_What you should do_
When you retype the entries, keep each one exact and leave out the pictures.

(The data begins)

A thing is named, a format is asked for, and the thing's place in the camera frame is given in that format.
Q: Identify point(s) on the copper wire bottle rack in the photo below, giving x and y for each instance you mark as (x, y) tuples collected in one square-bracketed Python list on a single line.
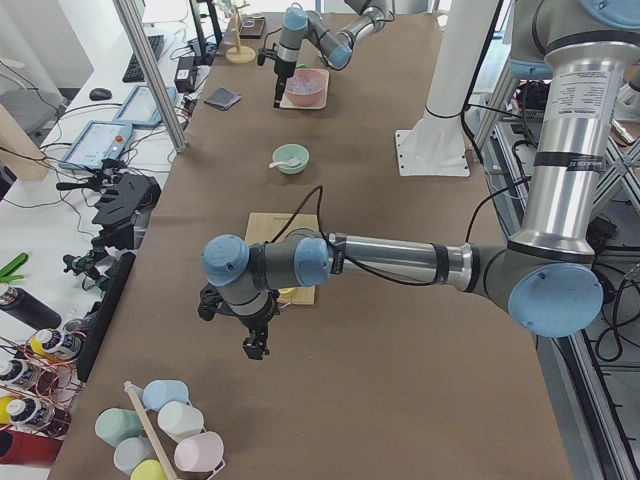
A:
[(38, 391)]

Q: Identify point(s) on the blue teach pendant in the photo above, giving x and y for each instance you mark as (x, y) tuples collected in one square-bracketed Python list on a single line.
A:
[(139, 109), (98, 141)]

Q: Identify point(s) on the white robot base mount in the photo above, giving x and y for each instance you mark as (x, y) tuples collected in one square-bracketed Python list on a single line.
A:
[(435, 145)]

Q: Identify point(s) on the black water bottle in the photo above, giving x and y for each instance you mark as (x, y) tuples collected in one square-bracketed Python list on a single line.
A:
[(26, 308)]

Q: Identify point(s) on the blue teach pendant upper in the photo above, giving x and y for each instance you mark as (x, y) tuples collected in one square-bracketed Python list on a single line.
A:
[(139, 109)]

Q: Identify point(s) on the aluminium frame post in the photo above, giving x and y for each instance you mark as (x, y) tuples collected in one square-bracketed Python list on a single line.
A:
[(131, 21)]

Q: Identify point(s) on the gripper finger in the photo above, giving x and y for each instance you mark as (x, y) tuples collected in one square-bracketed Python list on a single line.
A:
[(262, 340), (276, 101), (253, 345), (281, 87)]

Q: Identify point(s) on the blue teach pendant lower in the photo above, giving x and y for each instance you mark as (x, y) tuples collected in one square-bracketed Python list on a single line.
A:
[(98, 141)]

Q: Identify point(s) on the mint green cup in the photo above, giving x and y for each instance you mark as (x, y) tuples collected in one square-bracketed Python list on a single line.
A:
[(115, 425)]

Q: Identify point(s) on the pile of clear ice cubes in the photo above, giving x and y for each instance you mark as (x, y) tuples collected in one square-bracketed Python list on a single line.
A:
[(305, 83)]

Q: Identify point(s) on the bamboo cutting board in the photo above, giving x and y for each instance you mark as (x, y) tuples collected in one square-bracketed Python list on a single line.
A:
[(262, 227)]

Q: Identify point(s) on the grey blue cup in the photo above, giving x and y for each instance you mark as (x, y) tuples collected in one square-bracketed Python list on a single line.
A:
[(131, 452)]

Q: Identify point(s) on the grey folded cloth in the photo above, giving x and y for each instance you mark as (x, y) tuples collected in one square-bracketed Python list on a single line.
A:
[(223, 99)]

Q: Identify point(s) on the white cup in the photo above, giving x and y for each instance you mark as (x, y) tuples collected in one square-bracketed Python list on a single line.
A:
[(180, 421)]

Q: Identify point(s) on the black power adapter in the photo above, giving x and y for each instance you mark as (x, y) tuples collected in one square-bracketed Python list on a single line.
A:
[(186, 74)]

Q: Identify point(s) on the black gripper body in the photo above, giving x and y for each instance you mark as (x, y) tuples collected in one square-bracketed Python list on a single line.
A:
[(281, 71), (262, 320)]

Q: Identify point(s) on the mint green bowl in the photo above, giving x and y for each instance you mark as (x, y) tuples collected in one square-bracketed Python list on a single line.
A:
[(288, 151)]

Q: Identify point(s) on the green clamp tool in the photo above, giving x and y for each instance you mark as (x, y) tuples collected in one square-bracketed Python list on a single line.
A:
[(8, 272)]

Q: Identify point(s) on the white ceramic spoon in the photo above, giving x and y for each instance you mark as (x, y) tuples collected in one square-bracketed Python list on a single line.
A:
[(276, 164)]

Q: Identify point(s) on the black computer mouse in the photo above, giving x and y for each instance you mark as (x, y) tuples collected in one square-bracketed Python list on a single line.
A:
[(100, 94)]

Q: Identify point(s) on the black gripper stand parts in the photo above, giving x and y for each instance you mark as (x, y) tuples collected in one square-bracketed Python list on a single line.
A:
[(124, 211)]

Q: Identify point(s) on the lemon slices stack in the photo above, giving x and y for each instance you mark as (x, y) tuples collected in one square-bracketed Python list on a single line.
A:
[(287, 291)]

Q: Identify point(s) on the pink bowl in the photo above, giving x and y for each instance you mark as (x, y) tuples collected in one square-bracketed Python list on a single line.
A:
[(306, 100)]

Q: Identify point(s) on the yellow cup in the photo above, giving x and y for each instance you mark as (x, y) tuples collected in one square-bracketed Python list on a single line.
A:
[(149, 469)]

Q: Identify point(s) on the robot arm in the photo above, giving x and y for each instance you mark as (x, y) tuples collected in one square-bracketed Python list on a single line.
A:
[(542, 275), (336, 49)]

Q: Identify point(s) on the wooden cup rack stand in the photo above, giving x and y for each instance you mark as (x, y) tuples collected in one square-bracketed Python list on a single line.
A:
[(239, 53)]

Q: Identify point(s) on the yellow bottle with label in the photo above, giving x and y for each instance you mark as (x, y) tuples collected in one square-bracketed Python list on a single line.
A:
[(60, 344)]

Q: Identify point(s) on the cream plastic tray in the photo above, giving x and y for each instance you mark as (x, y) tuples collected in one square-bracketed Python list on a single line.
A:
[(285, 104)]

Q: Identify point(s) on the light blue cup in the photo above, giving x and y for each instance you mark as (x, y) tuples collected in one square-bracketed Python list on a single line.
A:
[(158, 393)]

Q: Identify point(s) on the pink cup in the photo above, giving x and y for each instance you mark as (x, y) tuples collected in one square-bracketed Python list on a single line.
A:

(The data ends)

_Answer to this problem_
A thing is named, a format is asked for, and the thing's place in the camera frame is given in that format.
Q: Identify point(s) on the copper wire bottle rack in the photo below, giving x and y for each instance you mark as (x, y) tuples collected in one square-bracketed Python list on a single line.
A:
[(38, 391)]

Q: Identify point(s) on the blue teach pendant in the photo above, giving x and y for each instance you mark as (x, y) tuples collected in one square-bracketed Python list on a single line.
A:
[(139, 109), (98, 141)]

Q: Identify point(s) on the white robot base mount in the photo above, giving x and y for each instance you mark as (x, y) tuples collected in one square-bracketed Python list on a single line.
A:
[(435, 145)]

Q: Identify point(s) on the black water bottle in the photo above, giving x and y for each instance you mark as (x, y) tuples collected in one square-bracketed Python list on a single line.
A:
[(26, 308)]

Q: Identify point(s) on the blue teach pendant upper in the photo above, giving x and y for each instance you mark as (x, y) tuples collected in one square-bracketed Python list on a single line.
A:
[(139, 109)]

Q: Identify point(s) on the aluminium frame post in the photo above, giving x and y for each instance you mark as (x, y) tuples collected in one square-bracketed Python list on a single line.
A:
[(131, 21)]

Q: Identify point(s) on the gripper finger in the photo above, giving x and y for each instance you mark as (x, y) tuples collected in one square-bracketed Python list on a single line.
A:
[(262, 340), (276, 101), (253, 345), (281, 87)]

Q: Identify point(s) on the blue teach pendant lower in the photo above, giving x and y for each instance you mark as (x, y) tuples collected in one square-bracketed Python list on a single line.
A:
[(98, 141)]

Q: Identify point(s) on the mint green cup in the photo above, giving x and y for each instance you mark as (x, y) tuples collected in one square-bracketed Python list on a single line.
A:
[(115, 425)]

Q: Identify point(s) on the pile of clear ice cubes in the photo above, giving x and y for each instance you mark as (x, y) tuples collected in one square-bracketed Python list on a single line.
A:
[(305, 83)]

Q: Identify point(s) on the bamboo cutting board in the photo above, giving x and y for each instance you mark as (x, y) tuples collected in one square-bracketed Python list on a single line.
A:
[(262, 227)]

Q: Identify point(s) on the grey blue cup in the photo above, giving x and y for each instance you mark as (x, y) tuples collected in one square-bracketed Python list on a single line.
A:
[(131, 452)]

Q: Identify point(s) on the grey folded cloth in the photo above, giving x and y for each instance you mark as (x, y) tuples collected in one square-bracketed Python list on a single line.
A:
[(223, 99)]

Q: Identify point(s) on the white cup in the photo above, giving x and y for each instance you mark as (x, y) tuples collected in one square-bracketed Python list on a single line.
A:
[(180, 421)]

Q: Identify point(s) on the black power adapter in the photo above, giving x and y for each instance you mark as (x, y) tuples collected in one square-bracketed Python list on a single line.
A:
[(186, 74)]

Q: Identify point(s) on the black gripper body in the photo above, giving x and y for each instance you mark as (x, y) tuples collected in one square-bracketed Python list on a single line.
A:
[(281, 71), (262, 320)]

Q: Identify point(s) on the mint green bowl in the photo above, giving x and y for each instance you mark as (x, y) tuples collected in one square-bracketed Python list on a single line.
A:
[(288, 151)]

Q: Identify point(s) on the green clamp tool in the photo above, giving x and y for each instance you mark as (x, y) tuples collected in one square-bracketed Python list on a single line.
A:
[(8, 272)]

Q: Identify point(s) on the white ceramic spoon in the photo above, giving x and y for each instance you mark as (x, y) tuples collected in one square-bracketed Python list on a single line.
A:
[(276, 164)]

Q: Identify point(s) on the black computer mouse in the photo above, giving x and y for each instance you mark as (x, y) tuples collected in one square-bracketed Python list on a single line.
A:
[(100, 94)]

Q: Identify point(s) on the black gripper stand parts in the photo above, giving x and y for each instance you mark as (x, y) tuples collected in one square-bracketed Python list on a single line.
A:
[(124, 211)]

Q: Identify point(s) on the lemon slices stack in the photo above, giving x and y for each instance you mark as (x, y) tuples collected in one square-bracketed Python list on a single line.
A:
[(287, 291)]

Q: Identify point(s) on the pink bowl in the photo above, giving x and y for each instance you mark as (x, y) tuples collected in one square-bracketed Python list on a single line.
A:
[(306, 100)]

Q: Identify point(s) on the yellow cup in the photo above, giving x and y for each instance you mark as (x, y) tuples collected in one square-bracketed Python list on a single line.
A:
[(149, 469)]

Q: Identify point(s) on the robot arm in the photo above, giving x and y for each instance you mark as (x, y) tuples collected in one square-bracketed Python list on a single line.
A:
[(542, 275), (336, 49)]

Q: Identify point(s) on the wooden cup rack stand in the photo above, giving x and y for each instance you mark as (x, y) tuples collected in one square-bracketed Python list on a single line.
A:
[(239, 53)]

Q: Identify point(s) on the yellow bottle with label in the photo above, giving x and y for each instance you mark as (x, y) tuples collected in one square-bracketed Python list on a single line.
A:
[(60, 344)]

Q: Identify point(s) on the cream plastic tray in the photo above, giving x and y for each instance you mark as (x, y) tuples collected in one square-bracketed Python list on a single line.
A:
[(285, 104)]

Q: Identify point(s) on the light blue cup in the photo above, giving x and y for each instance you mark as (x, y) tuples collected in one square-bracketed Python list on a single line.
A:
[(158, 393)]

Q: Identify point(s) on the pink cup in the photo above, giving x and y for each instance you mark as (x, y) tuples collected in one square-bracketed Python list on a single line.
A:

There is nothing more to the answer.